By nature of the general definition of videoconferencing, at least one video source is typically present at each endpoint. The most common video source is a single main camera that captures live movement occurring at one end so that it may be sent to the other end in near real-time. ("Near real-time" is an important concept in the success of a videoconference and is covered more in the following sections on the codec and in our later full section on the network connection.)

The most important component of the camera is the image sensor which captures snapshots of the view in regular intervals (25-30 times per second.) This sensor is characterized by the number of pixels or dots that it can distinguish in an image, called the resolution. Typical resolutions are 640x480 pixels for webcams, 720x480 for NTSC cameras and 720x576 for PAL cameras. (The height, or vertical resolution, is listed first; the width, or horizontal resolution, is listed second.) The technology that the sensor is based on is also important. Inexpensive videoconference cameras, usually termed "webcams" come with a CMOS sensor, which gives adequate image quality, but cannot render color and brightness signals very well.

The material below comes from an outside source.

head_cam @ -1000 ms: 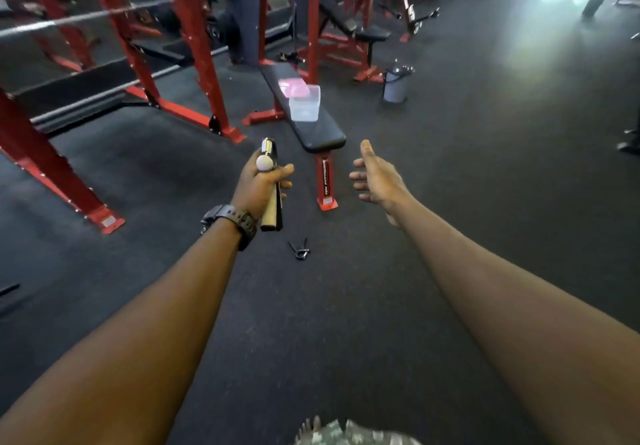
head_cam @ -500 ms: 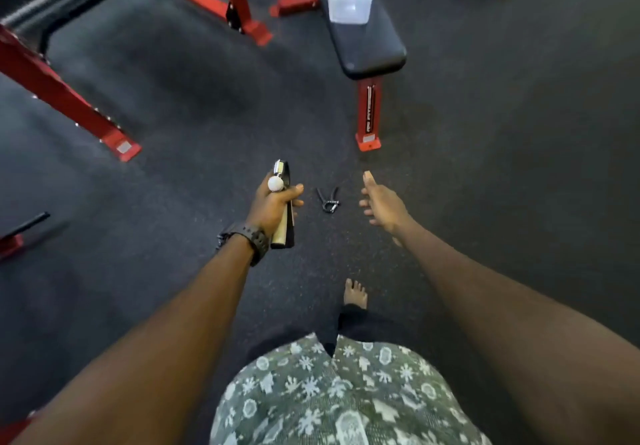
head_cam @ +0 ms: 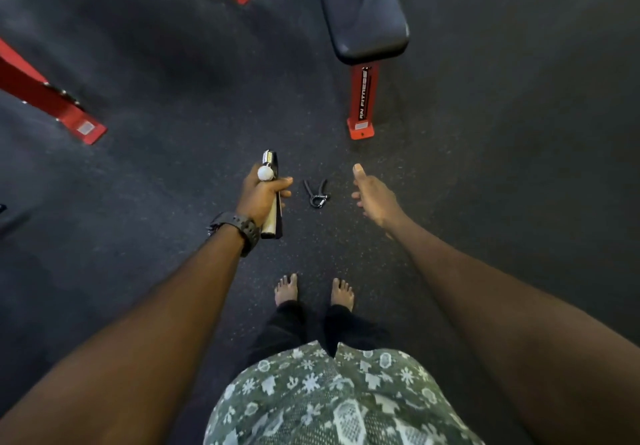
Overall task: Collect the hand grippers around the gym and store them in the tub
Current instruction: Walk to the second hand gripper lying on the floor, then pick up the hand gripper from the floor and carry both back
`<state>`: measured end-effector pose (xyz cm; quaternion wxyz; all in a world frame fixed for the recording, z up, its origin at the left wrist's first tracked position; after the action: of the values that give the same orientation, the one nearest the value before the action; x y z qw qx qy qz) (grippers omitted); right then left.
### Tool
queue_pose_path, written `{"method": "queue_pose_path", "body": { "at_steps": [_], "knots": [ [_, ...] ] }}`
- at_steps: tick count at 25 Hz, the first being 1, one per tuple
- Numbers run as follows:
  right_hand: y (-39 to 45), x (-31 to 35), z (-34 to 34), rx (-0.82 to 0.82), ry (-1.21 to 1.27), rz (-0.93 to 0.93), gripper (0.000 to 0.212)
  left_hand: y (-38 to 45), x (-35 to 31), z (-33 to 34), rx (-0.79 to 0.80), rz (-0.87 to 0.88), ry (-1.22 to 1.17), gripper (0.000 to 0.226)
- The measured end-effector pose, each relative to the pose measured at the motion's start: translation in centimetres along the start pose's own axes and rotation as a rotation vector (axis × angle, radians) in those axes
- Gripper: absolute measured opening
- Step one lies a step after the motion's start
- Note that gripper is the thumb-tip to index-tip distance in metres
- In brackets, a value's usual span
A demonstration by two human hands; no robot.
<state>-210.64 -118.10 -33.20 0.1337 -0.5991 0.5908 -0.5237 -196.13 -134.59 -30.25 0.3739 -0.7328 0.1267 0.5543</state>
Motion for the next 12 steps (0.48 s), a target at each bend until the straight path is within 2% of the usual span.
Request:
{"method": "queue_pose_path", "body": {
  "at_steps": [4,8,12],
  "knots": [
    [2.7,1.0,0.6,0.019,-0.159,-0.068,0.063,2.5,0.7,0.0,-0.007,-0.007,0.007,0.032],
    [8.4,1.7,3.1,0.034,-0.356,-0.128,0.064,7.7,3.5,-0.4,-0.051,-0.032,-0.032,0.021],
    [19.1,2.1,7.7,0.014,-0.563,-0.177,0.072,16.9,10.0,-0.3,-0.098,-0.051,-0.06,0.018]
  ]
}}
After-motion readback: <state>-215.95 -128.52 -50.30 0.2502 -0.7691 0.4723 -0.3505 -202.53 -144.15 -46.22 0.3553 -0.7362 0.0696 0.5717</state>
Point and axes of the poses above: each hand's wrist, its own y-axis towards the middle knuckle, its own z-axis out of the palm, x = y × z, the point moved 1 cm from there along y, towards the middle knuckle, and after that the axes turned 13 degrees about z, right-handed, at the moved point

This causes colors to appear dull or slightly distorted, and it also makes contrast adjustments difficult. CMOS cameras are also affected a lot by the quality of lighting in the room. Better cameras, at a multiple of the price, incorporate CCD sensors, similar to those used in professional cameras, and can therefore capture a much better image, offering a lot of possibilities for adjustments, to adapt to any room.

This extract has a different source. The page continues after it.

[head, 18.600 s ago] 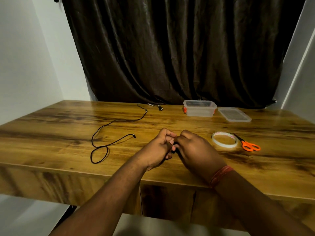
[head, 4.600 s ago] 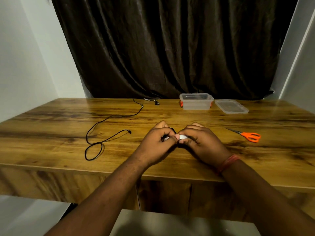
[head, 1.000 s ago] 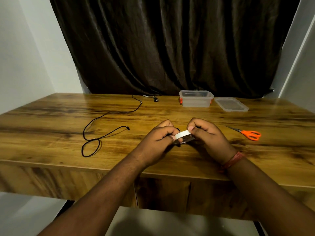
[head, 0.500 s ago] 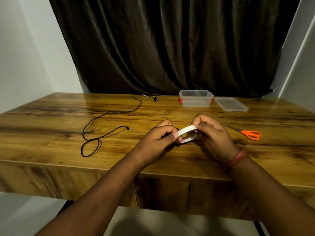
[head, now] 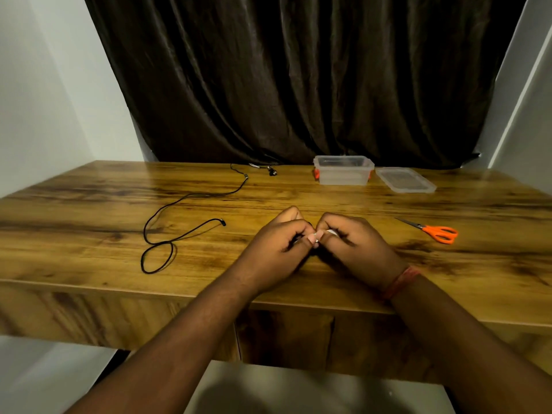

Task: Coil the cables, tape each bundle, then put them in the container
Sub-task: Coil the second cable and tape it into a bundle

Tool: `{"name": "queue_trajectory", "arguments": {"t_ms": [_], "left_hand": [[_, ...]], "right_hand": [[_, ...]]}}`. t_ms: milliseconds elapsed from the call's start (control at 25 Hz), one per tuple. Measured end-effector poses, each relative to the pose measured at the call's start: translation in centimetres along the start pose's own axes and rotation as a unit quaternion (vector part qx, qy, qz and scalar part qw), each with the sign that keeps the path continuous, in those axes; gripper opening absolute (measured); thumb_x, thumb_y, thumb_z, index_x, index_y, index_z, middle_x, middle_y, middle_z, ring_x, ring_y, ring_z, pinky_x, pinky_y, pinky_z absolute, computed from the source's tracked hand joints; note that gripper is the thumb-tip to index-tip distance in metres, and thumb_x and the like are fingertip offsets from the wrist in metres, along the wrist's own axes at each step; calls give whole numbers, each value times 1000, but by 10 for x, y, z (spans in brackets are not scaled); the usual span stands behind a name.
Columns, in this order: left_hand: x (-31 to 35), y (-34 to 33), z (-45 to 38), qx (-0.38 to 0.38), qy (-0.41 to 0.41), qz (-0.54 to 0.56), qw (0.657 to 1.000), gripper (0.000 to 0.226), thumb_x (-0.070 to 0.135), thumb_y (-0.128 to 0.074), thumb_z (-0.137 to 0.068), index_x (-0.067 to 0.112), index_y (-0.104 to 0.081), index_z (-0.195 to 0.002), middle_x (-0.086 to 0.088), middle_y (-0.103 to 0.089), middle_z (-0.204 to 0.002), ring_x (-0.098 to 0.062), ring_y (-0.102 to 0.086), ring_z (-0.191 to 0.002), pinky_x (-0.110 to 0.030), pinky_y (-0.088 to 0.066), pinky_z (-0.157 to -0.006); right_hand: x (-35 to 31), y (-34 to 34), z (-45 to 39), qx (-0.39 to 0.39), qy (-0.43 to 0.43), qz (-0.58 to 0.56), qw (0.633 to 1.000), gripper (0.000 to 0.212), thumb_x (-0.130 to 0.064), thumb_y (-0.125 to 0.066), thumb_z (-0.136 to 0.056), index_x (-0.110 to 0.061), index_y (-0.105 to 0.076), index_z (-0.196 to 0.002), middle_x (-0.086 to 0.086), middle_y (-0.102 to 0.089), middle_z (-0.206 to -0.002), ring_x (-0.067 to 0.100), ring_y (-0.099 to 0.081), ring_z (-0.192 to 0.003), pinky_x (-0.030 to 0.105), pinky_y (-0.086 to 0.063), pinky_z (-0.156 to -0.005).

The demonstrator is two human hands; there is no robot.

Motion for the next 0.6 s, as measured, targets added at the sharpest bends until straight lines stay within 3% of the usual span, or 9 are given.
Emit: {"name": "queue_trajectory", "arguments": {"t_ms": [120, 280, 400, 600], "left_hand": [[2, 0, -1, 6, 2, 3, 1000, 18, 23, -54, -98, 17, -65, -86, 1, -49, -91, -10, -50, -83, -36, -45, -73], [0, 2, 2, 3, 16, 66, 998, 19, 24, -51, -99, 18, -64, -86, -1, -49, -93, -23, -53, -82, -48, -49, -69], [1, 3, 3, 3, 18, 82, 996, 20, 28, -49, -97, 19, -65, -87, 1, -49, -93, -25, -52, -83, -48, -47, -66], [-1, 3, 4, -2, 30, 105, 994, 19, 28, -49, -95, 22, -65, -86, 4, -49, -93, -27, -52, -83, -52, -48, -66]], "right_hand": [[2, 2, -1, -1, -24, -76, 997, 16, -23, -52, -87, -17, -59, -74, -8, -55, -63, 6, -47, -60, 28, -36, -59], [1, 9, 0, 19, -40, -153, 987, 18, -19, -46, -87, -15, -54, -71, -11, -48, -62, 6, -42, -60, 25, -35, -58], [-1, 8, 0, 18, -44, -206, 977, 16, -16, -45, -86, -11, -52, -72, -12, -48, -61, 3, -43, -58, 18, -38, -55], [5, 9, 0, 29, -60, -247, 967, 16, -16, -44, -85, -10, -51, -72, -8, -48, -61, 6, -42, -58, 20, -36, -52]]}}
Point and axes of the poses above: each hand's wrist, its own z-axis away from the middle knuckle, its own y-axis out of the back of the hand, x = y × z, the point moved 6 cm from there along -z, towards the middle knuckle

When selecting a camera for videoconferencing, it is important to understand that the quality of your camera heavily determines how your video will appear to the receiving end. It is often our first reaction to attribute video quality to the receiving system (i.e.," Why does their picture looks so bad when we spent $XXXX on this system?!") yet, if you cannot see the other site clearly, their camera is quite often the culprit. It follows that, when evaluating camera quality, you need to be sure you are shown how your image will appear to others. In addition to image quality, cameras vary in terms of other features that will affect both their usefulness and their cost. Among these are: the ability to pan, tilt, and zoom (often abbreviated as a PTZ camera), wide angle versus narrow angle lens, manual focus versus auto-focus, manual iris versus auto-iris, auto-tracking, remote control, and/or RS-232 control. Naturally, as features are added, cost goes up. Considering the impact of the main camera on the success of a videoconference, it is extremely important to imagine ahead of time how the camera will actually be used (i.e., room setup, number of participants, user temperament, etc.) and then ensure that the selected camera can support those uses.

The Video Display

In addition to capturing local video, a videoconferencing solution must include the ability to display the remote video that is being received. This incoming video is displayed on a monitor, most often a computer monitor, which influences how clearly the remote site can be seen and also how many people at the receiving site can easily see it. "Typical" display monitor quality considerations such as screen size and resolution affect the size and clarity of the incoming video window and also the integration of the incoming video window with the application interface that surrounds it. The quality of the image within the video window itself is, however, more directly related to the performance and capabilities of the codec and to the quality and bandwidth of the network connection. In the case of a desktop videoconferencing terminal, most offer a scaleable video window that shares space on a PC desktop with other program/application windows. In such cases, the conference aspects most heavily influenced by the capabilities of the computer monitor are the appearance of the video window itself (not what is inside it) and the ability to manipulate that window within the larger display. In some cases, an entire display monitor can be dedicated to displaying incoming video (a "full screen" conference) while a second monitor is added for call control and data sharing. A note: Video resolutions supported by the popular videoconferencing standards H.323 are CIF (352 X 288 pixels) and QCIF (176 by 144 pixels.) Since these resolutions are fixed, increasing the network bandwidth of a call beyond a certain point will not show an appreciable difference in video quality within any given video frame. However, additional bandwidth enables higher frame rates (i.e., the sending of additional video frames per second), which can have dramatic improvements on the smoothness and video quality of motion.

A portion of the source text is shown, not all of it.